EXERCISE REQUIREMENTS>
The required result is a copy of each line below in which "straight" appears.

Recorded data:

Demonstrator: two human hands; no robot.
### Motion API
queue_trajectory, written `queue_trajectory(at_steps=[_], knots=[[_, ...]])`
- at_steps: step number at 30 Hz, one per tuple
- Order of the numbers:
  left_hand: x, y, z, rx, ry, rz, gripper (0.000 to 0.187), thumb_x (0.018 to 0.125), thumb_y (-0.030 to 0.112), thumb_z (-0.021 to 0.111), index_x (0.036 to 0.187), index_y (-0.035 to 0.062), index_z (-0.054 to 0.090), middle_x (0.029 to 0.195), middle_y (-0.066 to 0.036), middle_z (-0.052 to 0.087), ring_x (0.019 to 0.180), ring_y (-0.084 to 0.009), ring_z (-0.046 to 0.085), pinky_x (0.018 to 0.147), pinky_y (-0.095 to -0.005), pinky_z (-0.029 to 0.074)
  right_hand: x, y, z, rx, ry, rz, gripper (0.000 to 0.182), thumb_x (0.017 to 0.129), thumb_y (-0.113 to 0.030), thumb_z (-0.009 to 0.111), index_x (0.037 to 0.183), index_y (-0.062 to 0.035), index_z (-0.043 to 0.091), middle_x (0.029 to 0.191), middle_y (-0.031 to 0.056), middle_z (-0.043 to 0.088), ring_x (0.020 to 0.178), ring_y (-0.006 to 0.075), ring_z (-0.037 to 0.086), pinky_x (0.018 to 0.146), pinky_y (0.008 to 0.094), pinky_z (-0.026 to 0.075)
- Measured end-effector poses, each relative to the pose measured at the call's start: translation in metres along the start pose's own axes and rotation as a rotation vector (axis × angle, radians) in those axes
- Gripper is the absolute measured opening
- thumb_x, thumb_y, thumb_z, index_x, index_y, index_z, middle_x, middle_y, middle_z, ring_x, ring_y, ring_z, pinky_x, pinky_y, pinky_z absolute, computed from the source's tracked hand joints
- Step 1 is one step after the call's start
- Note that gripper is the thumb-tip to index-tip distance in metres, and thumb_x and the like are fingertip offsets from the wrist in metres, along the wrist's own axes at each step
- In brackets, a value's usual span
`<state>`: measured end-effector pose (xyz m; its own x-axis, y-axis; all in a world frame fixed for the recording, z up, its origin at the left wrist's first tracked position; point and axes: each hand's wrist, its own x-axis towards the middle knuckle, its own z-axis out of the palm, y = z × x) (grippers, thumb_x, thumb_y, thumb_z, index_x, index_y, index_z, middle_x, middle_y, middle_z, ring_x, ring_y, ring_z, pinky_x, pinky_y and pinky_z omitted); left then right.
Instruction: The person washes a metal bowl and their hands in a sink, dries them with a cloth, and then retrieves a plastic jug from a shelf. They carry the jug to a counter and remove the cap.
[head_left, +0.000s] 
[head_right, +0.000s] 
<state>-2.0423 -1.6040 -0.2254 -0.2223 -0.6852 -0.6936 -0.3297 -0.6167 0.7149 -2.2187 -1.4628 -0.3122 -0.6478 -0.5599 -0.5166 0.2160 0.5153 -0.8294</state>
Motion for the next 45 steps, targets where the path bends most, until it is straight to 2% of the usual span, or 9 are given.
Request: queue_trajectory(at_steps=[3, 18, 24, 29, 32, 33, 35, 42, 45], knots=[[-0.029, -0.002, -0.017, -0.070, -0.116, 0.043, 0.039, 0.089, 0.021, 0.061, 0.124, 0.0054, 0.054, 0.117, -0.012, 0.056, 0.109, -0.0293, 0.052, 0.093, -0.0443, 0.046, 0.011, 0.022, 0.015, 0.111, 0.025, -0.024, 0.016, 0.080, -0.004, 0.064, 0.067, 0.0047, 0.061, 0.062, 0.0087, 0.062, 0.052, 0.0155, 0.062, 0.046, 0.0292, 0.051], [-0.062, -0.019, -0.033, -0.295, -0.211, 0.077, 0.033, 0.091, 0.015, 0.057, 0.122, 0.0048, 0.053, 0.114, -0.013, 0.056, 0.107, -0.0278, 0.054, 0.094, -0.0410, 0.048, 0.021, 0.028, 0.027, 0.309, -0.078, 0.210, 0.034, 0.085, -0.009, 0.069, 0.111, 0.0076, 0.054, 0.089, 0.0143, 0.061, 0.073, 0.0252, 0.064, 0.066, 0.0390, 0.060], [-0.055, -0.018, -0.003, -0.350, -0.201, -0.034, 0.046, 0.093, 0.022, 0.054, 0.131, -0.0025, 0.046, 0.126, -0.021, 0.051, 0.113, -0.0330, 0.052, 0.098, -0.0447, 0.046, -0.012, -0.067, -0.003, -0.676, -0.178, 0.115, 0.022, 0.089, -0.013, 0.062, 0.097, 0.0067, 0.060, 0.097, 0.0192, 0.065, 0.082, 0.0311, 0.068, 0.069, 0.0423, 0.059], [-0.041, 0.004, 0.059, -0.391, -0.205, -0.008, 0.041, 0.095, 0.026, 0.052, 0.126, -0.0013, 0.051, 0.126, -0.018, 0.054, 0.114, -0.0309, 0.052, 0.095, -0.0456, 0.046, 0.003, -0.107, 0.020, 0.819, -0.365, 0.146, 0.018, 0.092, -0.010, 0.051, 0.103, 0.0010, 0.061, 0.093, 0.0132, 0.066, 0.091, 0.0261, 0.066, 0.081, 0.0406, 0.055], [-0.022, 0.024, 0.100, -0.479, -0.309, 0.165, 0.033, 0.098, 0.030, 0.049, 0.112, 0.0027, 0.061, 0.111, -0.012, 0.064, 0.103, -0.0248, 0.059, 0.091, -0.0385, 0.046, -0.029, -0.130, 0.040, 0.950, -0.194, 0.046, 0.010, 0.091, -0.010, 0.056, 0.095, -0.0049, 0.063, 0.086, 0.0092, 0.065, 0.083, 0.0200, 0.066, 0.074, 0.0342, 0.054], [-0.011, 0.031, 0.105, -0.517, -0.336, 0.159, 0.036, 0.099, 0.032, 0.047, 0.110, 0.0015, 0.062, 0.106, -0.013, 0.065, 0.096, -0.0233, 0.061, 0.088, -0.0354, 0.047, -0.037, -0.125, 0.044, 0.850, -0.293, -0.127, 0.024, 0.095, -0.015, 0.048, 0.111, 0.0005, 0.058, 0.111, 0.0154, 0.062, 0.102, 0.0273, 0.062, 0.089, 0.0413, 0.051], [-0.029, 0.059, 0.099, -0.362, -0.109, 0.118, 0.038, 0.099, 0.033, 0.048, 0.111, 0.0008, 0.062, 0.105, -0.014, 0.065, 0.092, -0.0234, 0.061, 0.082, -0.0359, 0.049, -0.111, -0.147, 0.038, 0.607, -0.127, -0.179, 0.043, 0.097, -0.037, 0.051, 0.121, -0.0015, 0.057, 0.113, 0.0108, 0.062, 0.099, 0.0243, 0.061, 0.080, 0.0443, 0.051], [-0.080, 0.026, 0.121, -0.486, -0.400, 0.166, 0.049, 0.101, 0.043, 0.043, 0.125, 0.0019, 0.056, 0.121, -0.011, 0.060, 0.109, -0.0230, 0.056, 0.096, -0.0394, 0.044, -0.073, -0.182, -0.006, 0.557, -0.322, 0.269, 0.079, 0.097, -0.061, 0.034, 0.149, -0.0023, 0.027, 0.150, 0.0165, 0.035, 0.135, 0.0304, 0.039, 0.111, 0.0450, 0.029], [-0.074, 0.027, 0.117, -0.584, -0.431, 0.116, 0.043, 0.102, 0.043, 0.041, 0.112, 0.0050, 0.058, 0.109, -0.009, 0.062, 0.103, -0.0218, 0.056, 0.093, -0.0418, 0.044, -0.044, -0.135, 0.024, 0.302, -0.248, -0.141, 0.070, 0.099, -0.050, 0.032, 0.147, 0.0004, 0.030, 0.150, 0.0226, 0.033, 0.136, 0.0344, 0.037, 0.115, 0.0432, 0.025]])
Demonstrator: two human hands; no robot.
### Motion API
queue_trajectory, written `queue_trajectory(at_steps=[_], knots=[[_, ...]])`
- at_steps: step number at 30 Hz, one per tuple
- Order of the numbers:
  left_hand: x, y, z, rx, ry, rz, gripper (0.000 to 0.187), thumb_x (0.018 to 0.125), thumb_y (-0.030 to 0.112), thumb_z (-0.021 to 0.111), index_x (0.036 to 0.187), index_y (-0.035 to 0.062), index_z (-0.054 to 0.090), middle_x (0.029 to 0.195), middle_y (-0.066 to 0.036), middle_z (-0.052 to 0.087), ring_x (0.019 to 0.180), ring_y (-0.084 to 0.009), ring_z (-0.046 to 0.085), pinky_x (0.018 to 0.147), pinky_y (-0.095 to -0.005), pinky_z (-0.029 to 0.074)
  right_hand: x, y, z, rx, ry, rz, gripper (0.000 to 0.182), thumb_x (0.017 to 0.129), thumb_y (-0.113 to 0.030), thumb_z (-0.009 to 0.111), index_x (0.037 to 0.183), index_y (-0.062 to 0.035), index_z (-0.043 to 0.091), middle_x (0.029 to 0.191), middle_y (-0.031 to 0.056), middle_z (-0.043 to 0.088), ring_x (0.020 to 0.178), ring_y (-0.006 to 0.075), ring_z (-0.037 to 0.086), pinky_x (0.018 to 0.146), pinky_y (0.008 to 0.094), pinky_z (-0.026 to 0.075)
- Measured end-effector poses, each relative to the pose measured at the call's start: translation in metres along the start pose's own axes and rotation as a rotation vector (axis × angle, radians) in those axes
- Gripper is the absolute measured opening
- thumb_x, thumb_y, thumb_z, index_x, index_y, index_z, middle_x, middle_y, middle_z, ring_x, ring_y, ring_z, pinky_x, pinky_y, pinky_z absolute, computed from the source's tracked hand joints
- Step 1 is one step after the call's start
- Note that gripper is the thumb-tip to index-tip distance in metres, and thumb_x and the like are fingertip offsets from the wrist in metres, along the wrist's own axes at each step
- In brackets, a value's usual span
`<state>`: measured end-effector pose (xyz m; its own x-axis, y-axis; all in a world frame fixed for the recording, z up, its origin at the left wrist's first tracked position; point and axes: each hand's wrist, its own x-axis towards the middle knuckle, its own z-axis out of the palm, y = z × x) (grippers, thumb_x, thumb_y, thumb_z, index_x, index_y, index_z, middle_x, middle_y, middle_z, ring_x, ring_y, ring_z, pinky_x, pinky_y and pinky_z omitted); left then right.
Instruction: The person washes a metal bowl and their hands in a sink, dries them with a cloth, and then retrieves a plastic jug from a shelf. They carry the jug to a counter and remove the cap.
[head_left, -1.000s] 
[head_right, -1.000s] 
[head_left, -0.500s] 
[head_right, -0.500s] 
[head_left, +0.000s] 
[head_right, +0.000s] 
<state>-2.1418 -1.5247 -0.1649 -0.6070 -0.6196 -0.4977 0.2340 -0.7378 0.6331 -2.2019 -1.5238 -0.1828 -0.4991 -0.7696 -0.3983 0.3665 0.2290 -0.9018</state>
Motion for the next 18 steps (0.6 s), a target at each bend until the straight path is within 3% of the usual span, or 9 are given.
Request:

RESULT>
Motion for the next 45 steps, targets where the path bends most, until it is straight to 2% of the usual span, or 9 are given.
Motion for the next 18 steps (0.6 s), a target at each bend until the straight path is within 3% of the usual span, or 9 are given.

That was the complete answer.